今回の研究は、ヒトES細胞などのヒト多能性幹細胞に特有の新たな細胞死のメカニズムを発見しただけでなく、その抑制法を示すことで、大量培養や細胞単離など高度な培養法への道をひらいた。

さらに臨床応用の安全性を考える上でも重要な意味をもつ。ヒト多能性幹細胞を継続的に培養していると、ある程度の頻度で分散培養しても死なない「耐性株」が生じる。ES細胞やiPS細胞に由来する細胞を生体に移植する場合、もし未分化な細胞が混入すると奇形腫という腫瘍を形成する可能性があるが、特にこれらの「耐性株」は腫瘍形成率が高い。今回の研究に基づいて「死の舞」を観察することで、移植細胞の産生に用いようとしているES細胞やiPS細胞が耐性株なのか否か、予め選別することができる。
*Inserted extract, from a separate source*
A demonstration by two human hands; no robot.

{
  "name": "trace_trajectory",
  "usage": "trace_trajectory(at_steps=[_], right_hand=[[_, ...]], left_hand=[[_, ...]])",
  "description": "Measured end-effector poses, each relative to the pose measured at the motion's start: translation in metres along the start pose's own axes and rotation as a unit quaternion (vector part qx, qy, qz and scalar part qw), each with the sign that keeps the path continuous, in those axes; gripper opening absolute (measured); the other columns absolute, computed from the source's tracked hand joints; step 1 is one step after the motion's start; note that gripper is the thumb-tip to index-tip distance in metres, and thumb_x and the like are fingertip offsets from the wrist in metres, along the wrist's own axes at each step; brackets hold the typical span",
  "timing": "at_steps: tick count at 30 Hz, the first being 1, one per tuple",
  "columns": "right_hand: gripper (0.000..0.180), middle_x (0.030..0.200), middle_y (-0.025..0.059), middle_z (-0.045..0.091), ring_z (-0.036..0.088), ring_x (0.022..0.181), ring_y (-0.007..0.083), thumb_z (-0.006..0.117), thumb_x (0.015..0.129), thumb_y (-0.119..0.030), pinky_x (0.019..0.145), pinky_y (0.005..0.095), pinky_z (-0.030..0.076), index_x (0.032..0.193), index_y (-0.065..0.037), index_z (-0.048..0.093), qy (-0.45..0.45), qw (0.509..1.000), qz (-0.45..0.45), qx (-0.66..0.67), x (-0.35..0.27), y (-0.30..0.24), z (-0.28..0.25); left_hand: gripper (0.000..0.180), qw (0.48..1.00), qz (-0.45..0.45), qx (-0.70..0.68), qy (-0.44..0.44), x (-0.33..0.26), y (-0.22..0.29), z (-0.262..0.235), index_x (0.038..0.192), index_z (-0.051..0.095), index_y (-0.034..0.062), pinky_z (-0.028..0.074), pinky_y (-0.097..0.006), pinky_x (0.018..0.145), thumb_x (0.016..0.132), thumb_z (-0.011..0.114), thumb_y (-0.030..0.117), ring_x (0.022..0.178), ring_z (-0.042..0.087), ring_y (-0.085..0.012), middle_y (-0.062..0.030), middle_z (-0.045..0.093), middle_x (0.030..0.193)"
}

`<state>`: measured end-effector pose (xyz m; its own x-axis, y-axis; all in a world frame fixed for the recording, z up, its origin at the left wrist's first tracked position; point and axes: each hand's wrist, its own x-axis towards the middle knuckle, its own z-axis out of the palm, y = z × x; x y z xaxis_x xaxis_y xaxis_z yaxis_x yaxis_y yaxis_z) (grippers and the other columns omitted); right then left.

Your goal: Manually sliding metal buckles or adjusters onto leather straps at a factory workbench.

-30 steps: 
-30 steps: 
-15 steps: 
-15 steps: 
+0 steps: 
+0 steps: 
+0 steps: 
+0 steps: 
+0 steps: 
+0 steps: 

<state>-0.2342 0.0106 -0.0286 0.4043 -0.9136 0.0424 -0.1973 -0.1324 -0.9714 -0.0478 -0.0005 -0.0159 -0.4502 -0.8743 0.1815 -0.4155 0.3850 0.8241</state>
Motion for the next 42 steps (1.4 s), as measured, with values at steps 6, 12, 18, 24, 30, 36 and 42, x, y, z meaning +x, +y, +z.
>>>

そもそも、分散培養時の細胞死はどうしてヒトの細胞だけで起こるのだろう。近年、マウスのES・iPS細胞は胚盤胞の内部細胞塊と同様の性質をもつのに対し、ヒトのES・iPS細胞はより発生の進んだ胚盤葉上層(エピブラスト)の性質をもつらしいことがわかりつつある。笹井グループディレクターは、「内部細胞塊は細胞極性をもっていませんが、エピブラストでは細胞は明確な極性をもった細胞接着により、細胞シートを形成しています。ヒトES 細胞と同様に、マウスのエピブラストを分散培養すると死の舞を起こします。今回観察されたミオシンの過剰な活性化による「死の舞」は、初期胚過程の多細胞社会形成における不思議な細胞現象を表しているように思われます」と話す。